Despite recent advances in the prevention and treatment of human HCC, the prevalence of HCC, continues to grow.  We employ unbiased genome-wide strategies to survey relevant human HCC tissues to identify key molecular probes and genes/pathways that are altered in HCC and to explore how changes in these genes and gene regulation affect the carcinogenesis of HCC in order to learn how to manipulate these pathways to combat HCC. 

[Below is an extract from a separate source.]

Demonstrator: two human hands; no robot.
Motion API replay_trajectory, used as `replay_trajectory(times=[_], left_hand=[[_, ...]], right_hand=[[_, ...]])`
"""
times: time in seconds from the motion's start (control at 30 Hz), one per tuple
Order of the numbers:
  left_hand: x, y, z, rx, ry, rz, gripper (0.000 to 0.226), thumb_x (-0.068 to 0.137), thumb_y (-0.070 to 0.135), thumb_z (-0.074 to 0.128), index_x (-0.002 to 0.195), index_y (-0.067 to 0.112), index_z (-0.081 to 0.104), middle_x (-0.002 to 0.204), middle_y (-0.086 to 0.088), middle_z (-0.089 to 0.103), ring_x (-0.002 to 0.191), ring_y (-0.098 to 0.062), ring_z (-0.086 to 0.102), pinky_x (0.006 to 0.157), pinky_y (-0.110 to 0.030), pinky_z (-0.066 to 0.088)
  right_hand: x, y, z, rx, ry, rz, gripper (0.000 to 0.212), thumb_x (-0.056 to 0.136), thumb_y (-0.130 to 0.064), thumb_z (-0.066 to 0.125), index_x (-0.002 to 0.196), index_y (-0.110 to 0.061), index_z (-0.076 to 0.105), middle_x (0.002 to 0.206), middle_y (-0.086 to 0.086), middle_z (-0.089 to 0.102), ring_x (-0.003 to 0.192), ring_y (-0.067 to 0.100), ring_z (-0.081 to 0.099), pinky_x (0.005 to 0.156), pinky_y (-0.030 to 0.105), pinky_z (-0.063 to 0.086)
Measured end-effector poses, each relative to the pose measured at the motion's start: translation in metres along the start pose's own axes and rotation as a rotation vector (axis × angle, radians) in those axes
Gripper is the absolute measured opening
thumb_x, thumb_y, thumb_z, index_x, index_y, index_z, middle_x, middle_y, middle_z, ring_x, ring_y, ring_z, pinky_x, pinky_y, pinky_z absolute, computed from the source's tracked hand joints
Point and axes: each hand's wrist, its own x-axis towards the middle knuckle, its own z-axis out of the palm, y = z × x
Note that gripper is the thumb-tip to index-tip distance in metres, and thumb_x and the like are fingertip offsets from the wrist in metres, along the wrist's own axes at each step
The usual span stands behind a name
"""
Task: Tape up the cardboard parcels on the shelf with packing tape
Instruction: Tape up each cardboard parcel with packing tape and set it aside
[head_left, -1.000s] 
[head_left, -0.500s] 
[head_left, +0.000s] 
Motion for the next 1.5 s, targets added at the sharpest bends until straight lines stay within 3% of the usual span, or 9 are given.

Recently, we have systematically gathered molecular evidence and provided clinical corroboration of these data to discover molecular biomarkers that, independently from clinical risk factors, can provide clinically meaningful avenues for designing strategies to decipher the underlying molecular networks leading to HCC, to diagnosis early stages of HCC and to predict treatment outcomes. Specifically,

1. We perform functional genomic studies to decipher the molecular differences between cancerous and normal liver tissues to identify novel diagnostic and prognostic biomarkers relating to human hepatocellular carcinoma.

2. To better understand the molecular roles of these biomarkers in the carcinogenesis of human hepatocellular carcinoma.

3. To design and build novel diagnostic platforms for human hepatocellular carcinoma using these novel biomarkers.

4. To design and perform animal experimentation to validate novel viral- and drug-mediated therapies for human hepatocellular carcinoma.

5. To design and generate cancer-specific vaccines for human hepatocellular carcinoma.